Instructions to follow
The result should be every line in the material below containing the string "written".
--
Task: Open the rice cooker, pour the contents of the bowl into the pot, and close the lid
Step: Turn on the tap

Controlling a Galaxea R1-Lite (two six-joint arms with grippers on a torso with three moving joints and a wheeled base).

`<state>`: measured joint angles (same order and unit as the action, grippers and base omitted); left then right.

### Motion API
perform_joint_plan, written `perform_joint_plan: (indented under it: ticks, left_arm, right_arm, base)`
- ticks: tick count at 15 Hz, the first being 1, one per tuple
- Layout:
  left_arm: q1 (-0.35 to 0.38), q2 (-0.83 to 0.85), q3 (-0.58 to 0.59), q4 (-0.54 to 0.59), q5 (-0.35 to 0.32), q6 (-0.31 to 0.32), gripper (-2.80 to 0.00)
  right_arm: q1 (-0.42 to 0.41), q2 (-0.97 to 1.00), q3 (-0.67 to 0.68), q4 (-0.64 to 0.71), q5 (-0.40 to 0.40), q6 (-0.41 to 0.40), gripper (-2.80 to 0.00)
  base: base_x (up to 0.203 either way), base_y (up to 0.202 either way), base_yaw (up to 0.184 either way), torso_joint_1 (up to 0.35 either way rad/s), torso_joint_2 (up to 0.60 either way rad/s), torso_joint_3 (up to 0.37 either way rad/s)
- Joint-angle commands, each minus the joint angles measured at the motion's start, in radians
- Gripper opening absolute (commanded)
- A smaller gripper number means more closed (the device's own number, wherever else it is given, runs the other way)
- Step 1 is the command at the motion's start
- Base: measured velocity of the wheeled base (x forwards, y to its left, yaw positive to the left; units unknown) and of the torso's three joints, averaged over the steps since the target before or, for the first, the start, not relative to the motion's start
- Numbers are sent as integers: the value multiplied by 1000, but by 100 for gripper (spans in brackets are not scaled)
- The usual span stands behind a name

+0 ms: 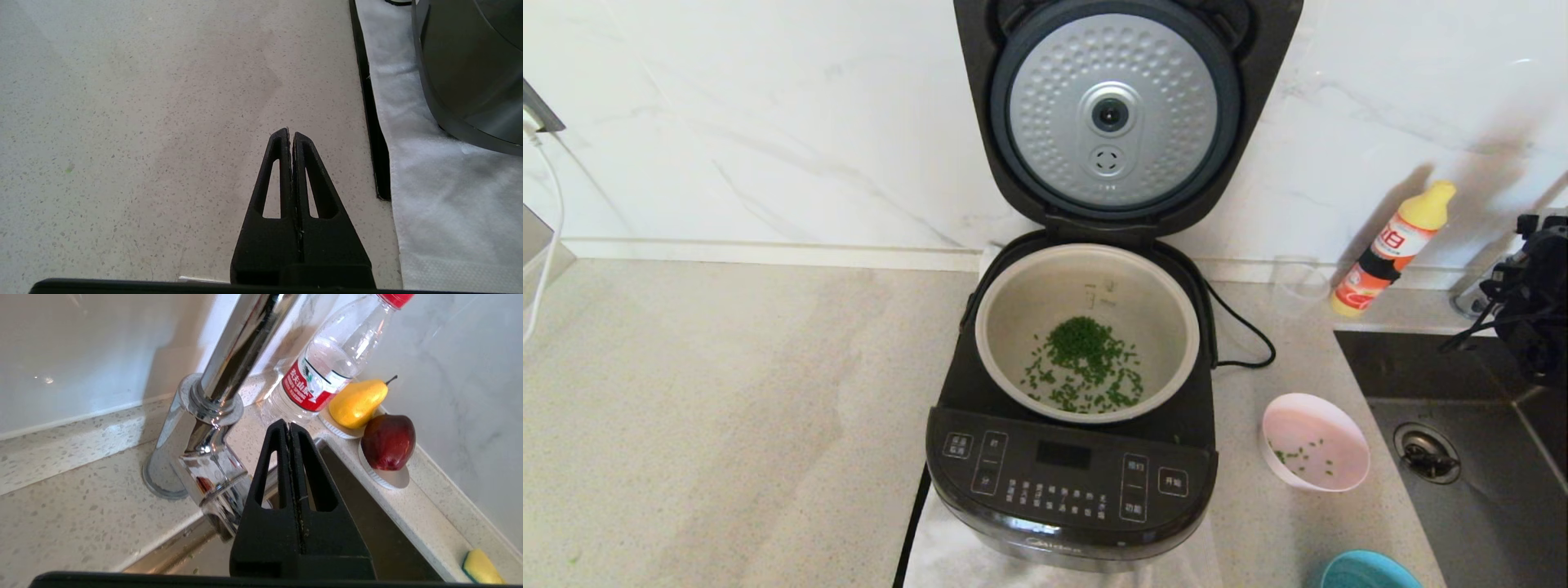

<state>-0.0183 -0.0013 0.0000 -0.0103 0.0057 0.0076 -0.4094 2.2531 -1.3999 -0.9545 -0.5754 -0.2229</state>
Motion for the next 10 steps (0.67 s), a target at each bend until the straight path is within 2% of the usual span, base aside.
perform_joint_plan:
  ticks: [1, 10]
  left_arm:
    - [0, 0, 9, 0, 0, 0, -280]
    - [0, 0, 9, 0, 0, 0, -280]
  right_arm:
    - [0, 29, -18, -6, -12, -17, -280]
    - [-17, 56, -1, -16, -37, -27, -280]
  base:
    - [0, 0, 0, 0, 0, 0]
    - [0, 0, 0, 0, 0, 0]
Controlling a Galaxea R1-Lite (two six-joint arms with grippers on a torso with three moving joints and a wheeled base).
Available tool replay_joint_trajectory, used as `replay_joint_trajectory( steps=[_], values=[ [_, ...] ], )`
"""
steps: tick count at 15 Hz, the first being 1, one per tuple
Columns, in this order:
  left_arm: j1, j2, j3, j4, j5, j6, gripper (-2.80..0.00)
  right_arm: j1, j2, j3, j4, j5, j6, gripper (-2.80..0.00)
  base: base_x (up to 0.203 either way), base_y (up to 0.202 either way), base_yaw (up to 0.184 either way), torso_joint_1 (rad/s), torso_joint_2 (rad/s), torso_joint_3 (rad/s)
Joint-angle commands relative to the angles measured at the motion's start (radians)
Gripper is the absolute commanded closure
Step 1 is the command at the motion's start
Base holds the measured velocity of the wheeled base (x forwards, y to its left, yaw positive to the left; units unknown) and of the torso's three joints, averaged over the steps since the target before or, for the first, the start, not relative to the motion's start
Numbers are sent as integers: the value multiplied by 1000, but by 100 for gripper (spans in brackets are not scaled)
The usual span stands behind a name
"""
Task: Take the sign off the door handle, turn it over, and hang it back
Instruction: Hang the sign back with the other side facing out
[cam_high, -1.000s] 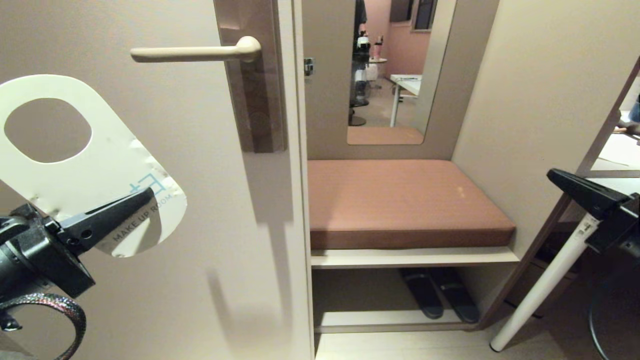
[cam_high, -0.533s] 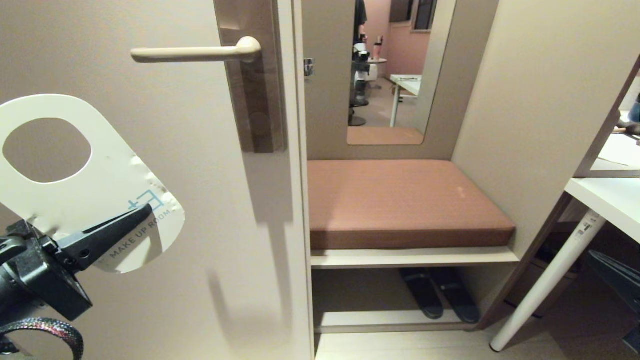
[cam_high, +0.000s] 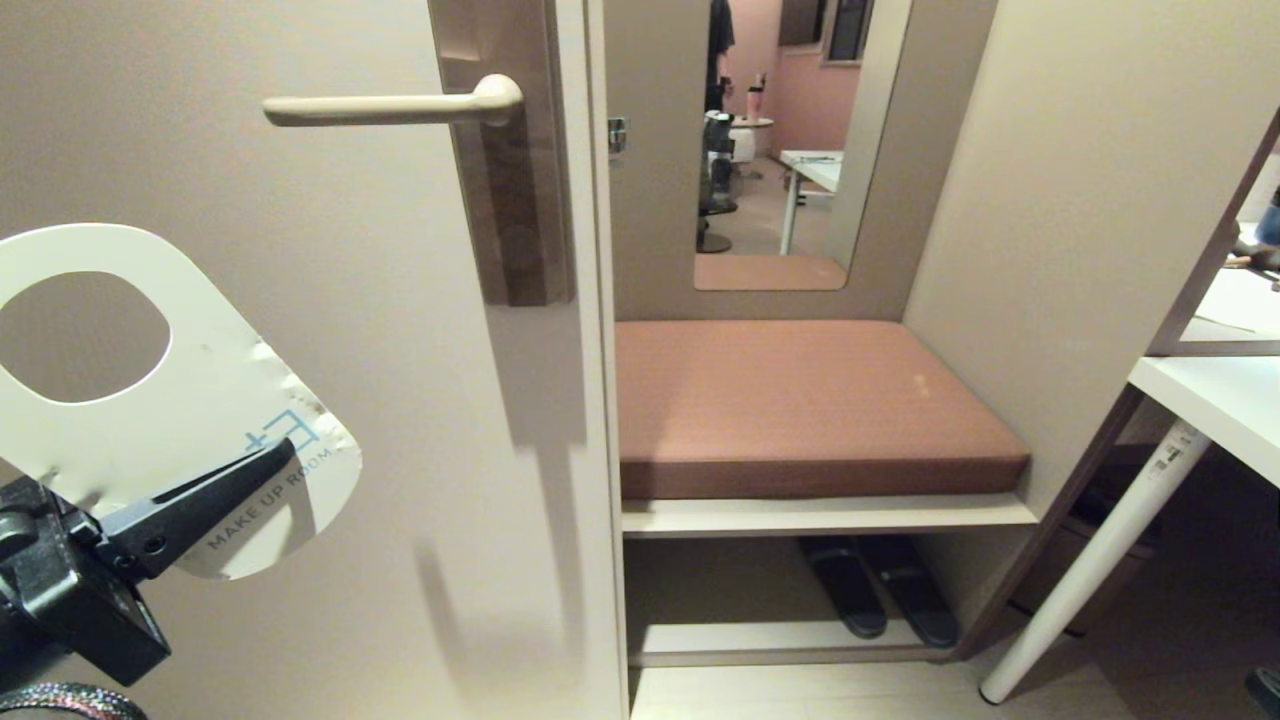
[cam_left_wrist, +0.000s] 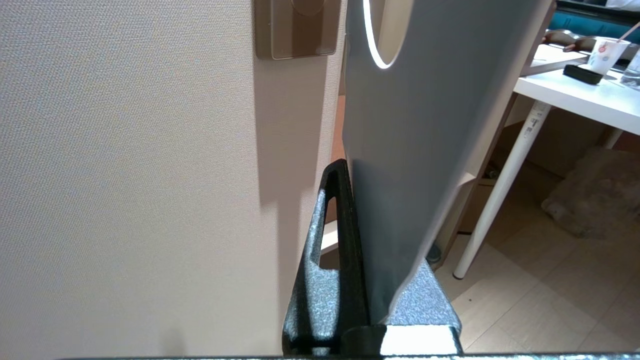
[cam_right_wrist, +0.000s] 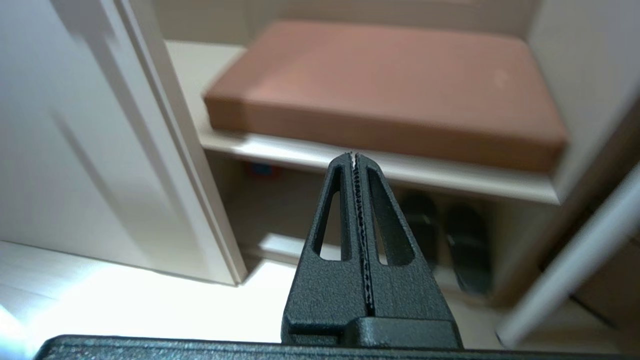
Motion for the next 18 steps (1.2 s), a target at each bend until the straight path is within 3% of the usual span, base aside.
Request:
replay_joint_trajectory(
  steps=[1,3,4,8,12,16,18],
  values=[
    [0,-15,6,-5,-2,4,0,3,-221,-21,213,-30,-1,0,0,0,0,0,0,0],
    [0,-14,10,-2,0,27,0,7,-318,-63,418,-126,13,0,0,0,0,0,0,0],
    [0,-14,16,-2,0,39,0,8,-324,-73,437,-159,25,0,0,0,0,0,0,0],
    [0,-51,66,-1,37,107,0,8,-365,-72,435,-172,25,0,0,0,0,0,0,0],
    [0,-119,92,1,38,109,0,8,-372,15,272,-252,11,0,0,0,0,0,0,0],
    [0,-130,95,1,41,111,0,8,-372,16,275,-252,12,0,0,0,0,0,0,0],
    [0,-156,104,3,76,113,0,8,-372,16,275,-255,17,0,0,0,0,0,0,0]
  ],
)
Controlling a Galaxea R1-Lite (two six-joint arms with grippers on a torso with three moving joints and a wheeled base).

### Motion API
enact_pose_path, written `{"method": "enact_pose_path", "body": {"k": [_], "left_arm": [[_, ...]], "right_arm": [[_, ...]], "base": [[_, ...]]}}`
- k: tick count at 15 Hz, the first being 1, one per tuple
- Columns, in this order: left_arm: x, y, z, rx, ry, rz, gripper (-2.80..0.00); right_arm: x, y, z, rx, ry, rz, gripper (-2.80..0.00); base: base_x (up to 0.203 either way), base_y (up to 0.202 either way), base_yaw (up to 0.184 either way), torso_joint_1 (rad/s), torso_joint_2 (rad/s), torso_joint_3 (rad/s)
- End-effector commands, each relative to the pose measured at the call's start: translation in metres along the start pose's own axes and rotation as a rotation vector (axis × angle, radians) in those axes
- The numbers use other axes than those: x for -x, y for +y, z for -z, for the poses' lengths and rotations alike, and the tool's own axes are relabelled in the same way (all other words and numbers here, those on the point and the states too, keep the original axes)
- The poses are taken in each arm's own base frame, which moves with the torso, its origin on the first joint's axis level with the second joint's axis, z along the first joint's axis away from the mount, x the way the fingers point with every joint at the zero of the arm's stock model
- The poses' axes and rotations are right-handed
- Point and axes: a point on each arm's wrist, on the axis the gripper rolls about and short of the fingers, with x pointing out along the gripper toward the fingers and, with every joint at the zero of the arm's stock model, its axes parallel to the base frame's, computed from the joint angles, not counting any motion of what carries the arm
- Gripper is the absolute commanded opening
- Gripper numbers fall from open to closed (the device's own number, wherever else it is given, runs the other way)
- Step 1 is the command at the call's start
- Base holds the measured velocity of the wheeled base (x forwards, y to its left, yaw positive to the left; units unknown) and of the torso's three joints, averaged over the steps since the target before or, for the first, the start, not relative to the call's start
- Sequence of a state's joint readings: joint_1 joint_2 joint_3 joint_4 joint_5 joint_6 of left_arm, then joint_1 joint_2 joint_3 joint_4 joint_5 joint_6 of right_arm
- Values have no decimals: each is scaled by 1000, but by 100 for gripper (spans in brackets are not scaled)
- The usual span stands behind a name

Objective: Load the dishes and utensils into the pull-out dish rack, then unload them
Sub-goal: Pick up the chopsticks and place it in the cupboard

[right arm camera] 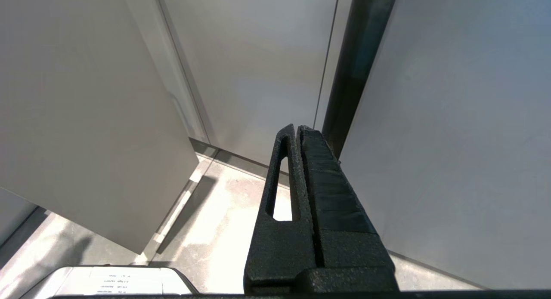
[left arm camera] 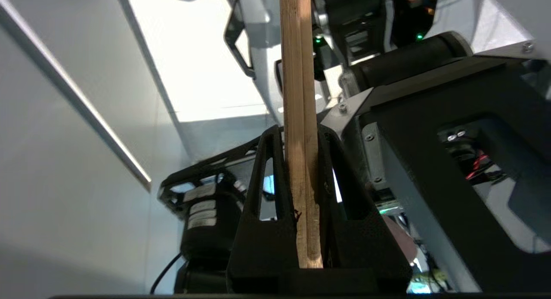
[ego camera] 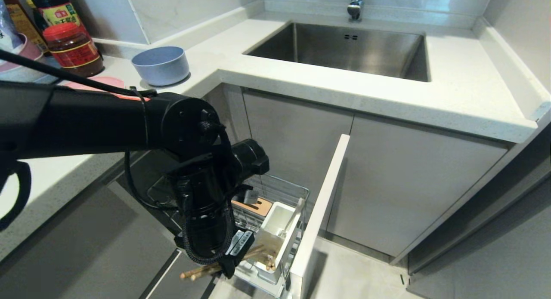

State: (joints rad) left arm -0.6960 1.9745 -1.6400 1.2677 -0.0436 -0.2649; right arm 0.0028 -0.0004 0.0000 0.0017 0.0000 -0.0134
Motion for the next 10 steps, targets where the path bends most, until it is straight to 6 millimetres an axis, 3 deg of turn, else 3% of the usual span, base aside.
{"method": "enact_pose_path", "body": {"k": [1,10], "left_arm": [[-10,0,-7,9,34,-5,-280],[-34,5,-31,40,42,25,-280]], "right_arm": [[0,0,0,0,0,0,-280],[0,0,0,0,0,0,-280]], "base": [[0,0,0,0,0,0],[0,0,0,0,0,0]]}}
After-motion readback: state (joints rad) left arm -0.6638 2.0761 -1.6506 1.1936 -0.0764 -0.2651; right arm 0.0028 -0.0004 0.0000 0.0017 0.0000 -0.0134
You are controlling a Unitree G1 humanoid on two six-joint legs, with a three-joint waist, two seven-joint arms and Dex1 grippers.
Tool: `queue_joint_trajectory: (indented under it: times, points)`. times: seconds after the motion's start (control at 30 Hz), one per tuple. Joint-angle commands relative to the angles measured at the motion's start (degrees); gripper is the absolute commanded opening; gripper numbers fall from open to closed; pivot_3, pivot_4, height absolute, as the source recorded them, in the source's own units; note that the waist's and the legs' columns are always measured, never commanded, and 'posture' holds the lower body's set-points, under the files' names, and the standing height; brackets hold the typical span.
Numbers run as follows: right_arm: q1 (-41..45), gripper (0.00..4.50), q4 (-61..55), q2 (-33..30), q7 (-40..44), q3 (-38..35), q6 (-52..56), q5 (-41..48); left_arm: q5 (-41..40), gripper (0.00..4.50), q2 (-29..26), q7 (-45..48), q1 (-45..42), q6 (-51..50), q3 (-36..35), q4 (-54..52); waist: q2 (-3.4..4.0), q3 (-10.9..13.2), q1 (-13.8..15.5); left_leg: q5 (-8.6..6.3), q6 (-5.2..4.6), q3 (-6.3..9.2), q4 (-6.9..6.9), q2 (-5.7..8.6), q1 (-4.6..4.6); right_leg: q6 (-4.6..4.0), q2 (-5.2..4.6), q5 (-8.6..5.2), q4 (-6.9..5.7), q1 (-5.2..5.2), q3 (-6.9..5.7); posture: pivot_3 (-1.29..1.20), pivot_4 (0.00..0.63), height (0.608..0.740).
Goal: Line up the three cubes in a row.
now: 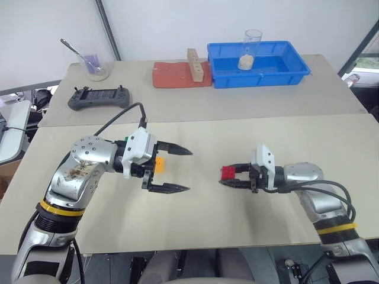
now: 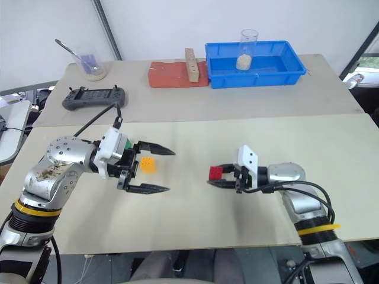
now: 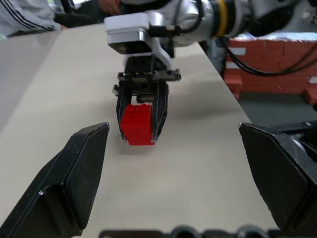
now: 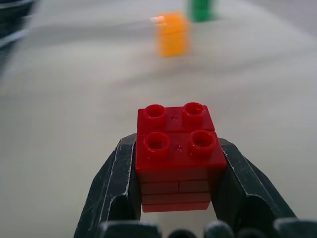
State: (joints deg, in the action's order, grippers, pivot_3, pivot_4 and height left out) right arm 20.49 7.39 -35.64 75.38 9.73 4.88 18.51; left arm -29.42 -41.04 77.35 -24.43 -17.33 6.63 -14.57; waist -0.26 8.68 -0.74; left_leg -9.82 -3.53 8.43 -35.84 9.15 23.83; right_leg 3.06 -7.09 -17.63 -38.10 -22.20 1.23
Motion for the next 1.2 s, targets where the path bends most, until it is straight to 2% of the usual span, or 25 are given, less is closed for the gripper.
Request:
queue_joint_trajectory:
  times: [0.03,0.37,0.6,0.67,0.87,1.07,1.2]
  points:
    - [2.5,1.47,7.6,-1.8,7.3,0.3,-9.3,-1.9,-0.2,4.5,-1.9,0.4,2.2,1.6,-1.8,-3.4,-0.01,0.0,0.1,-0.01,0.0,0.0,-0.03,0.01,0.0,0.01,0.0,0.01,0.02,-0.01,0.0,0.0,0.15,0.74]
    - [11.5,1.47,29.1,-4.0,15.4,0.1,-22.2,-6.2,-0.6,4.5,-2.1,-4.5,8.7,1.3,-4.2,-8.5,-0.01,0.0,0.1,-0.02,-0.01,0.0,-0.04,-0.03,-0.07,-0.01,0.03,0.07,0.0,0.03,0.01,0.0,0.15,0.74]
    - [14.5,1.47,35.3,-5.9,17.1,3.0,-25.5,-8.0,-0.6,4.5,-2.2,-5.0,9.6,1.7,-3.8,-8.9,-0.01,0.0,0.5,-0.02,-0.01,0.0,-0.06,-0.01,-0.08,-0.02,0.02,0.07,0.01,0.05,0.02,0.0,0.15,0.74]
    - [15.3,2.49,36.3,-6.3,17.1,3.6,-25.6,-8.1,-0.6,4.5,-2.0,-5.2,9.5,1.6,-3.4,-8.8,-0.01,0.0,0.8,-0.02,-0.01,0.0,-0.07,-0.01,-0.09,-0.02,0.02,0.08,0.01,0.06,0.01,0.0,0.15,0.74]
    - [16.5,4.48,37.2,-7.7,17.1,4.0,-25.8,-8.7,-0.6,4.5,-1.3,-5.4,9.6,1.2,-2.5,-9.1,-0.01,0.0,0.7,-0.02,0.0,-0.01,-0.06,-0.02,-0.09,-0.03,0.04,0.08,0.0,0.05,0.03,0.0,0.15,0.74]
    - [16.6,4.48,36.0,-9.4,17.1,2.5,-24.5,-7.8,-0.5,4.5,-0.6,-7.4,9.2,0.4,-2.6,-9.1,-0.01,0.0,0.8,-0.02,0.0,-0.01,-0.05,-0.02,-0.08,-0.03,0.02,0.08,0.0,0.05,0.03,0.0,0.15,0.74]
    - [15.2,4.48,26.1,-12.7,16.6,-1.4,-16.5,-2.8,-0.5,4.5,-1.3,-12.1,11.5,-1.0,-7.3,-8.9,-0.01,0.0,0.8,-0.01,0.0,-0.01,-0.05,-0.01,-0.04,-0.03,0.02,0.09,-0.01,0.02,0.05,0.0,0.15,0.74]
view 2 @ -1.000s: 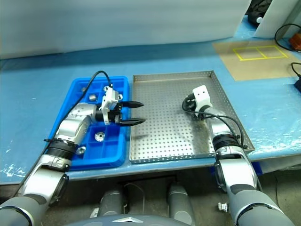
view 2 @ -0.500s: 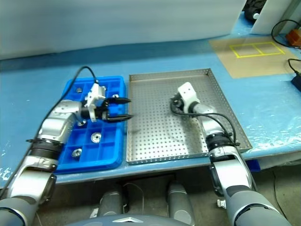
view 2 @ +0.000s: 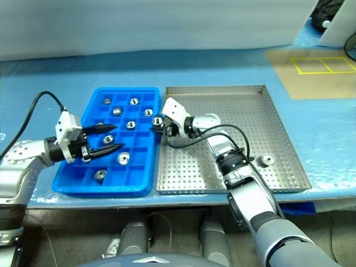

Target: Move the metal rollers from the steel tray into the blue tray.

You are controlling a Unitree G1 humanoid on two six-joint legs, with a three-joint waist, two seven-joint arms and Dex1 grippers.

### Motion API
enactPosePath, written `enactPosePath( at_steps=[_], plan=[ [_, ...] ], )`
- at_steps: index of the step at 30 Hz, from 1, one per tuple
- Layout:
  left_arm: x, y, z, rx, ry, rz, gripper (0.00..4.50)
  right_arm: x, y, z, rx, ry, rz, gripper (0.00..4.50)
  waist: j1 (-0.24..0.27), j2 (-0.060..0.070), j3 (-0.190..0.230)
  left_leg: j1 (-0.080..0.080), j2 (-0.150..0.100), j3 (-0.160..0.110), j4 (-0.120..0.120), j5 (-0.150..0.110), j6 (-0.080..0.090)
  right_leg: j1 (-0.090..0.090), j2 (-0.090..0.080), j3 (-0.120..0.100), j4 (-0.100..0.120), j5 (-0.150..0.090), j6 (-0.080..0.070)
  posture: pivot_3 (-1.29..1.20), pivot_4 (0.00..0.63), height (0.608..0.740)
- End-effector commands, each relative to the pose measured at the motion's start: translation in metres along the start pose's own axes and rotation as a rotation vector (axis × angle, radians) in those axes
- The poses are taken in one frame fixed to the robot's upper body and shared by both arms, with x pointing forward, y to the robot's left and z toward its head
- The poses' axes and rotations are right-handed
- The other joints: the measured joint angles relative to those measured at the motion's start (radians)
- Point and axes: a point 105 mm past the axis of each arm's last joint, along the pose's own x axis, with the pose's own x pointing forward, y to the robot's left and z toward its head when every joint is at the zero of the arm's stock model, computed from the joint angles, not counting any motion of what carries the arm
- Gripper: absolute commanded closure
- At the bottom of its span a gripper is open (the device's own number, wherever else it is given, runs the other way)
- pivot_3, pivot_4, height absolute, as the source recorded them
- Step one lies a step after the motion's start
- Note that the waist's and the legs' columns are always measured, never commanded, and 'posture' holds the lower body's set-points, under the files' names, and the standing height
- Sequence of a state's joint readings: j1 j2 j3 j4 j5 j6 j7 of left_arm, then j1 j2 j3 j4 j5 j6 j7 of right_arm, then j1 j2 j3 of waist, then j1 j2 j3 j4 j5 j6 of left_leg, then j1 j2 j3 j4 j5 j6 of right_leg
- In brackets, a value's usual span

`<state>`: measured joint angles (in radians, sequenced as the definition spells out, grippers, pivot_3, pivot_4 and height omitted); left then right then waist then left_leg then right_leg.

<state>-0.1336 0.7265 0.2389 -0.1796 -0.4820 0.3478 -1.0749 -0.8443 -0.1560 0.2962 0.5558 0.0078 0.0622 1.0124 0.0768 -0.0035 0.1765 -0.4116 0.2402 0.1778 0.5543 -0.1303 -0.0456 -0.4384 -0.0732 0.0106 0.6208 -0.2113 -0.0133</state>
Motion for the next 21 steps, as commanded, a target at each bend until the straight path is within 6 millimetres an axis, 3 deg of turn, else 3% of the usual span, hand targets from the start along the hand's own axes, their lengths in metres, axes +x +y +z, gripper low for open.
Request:
enactPosePath(
  at_steps=[1,6,13,21],
  plan=[
    [-0.009,-0.007,0.016,0.037,-0.027,0.047,0.82,0.011,0.003,0.015,-0.068,-0.035,0.057,2.69,0.007,0.0,0.0,0.0,0.0,0.0,0.0,0.0,0.0,0.0,0.0,0.0,0.0,0.0,0.0,0.16,0.15,0.74],
    [-0.012,-0.013,0.018,0.028,-0.023,0.069,0.82,0.025,0.001,0.025,-0.071,-0.067,0.064,2.69,0.023,0.0,0.0,0.0,0.0,-0.002,-0.002,0.001,-0.002,0.0,0.0,-0.003,0.002,0.0,0.0,0.2,0.15,0.74],
    [-0.014,-0.016,0.018,0.02,-0.023,0.085,0.82,0.028,0.002,0.018,-0.075,-0.056,0.066,2.69,0.029,0.0,0.0,-0.001,0.0,-0.004,-0.005,0.003,-0.005,-0.001,0.0,-0.006,0.0,-0.002,-0.003,0.2,0.15,0.74],
    [-0.005,-0.011,0.019,0.026,-0.036,0.056,0.82,0.021,-0.002,0.01,-0.058,-0.031,0.04,0.03,0.029,0.0,0.0,-0.001,0.001,-0.004,-0.006,0.004,-0.006,-0.001,0.0,-0.007,0.001,-0.003,-0.004,0.16,0.15,0.74]
  ],
)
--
Result for this exercise
perform_joint_plan, written `perform_joint_plan: (indented under it: ticks, left_arm, right_arm, base)`
enact_pose_path, written `{"method": "enact_pose_path", "body": {"k": [_], "left_arm": [[_, ...]], "right_arm": [[_, ...]], "base": [[_, ...]]}}`
enactPosePath, written `enactPosePath( at_steps=[_], plan=[ [_, ...] ], )`

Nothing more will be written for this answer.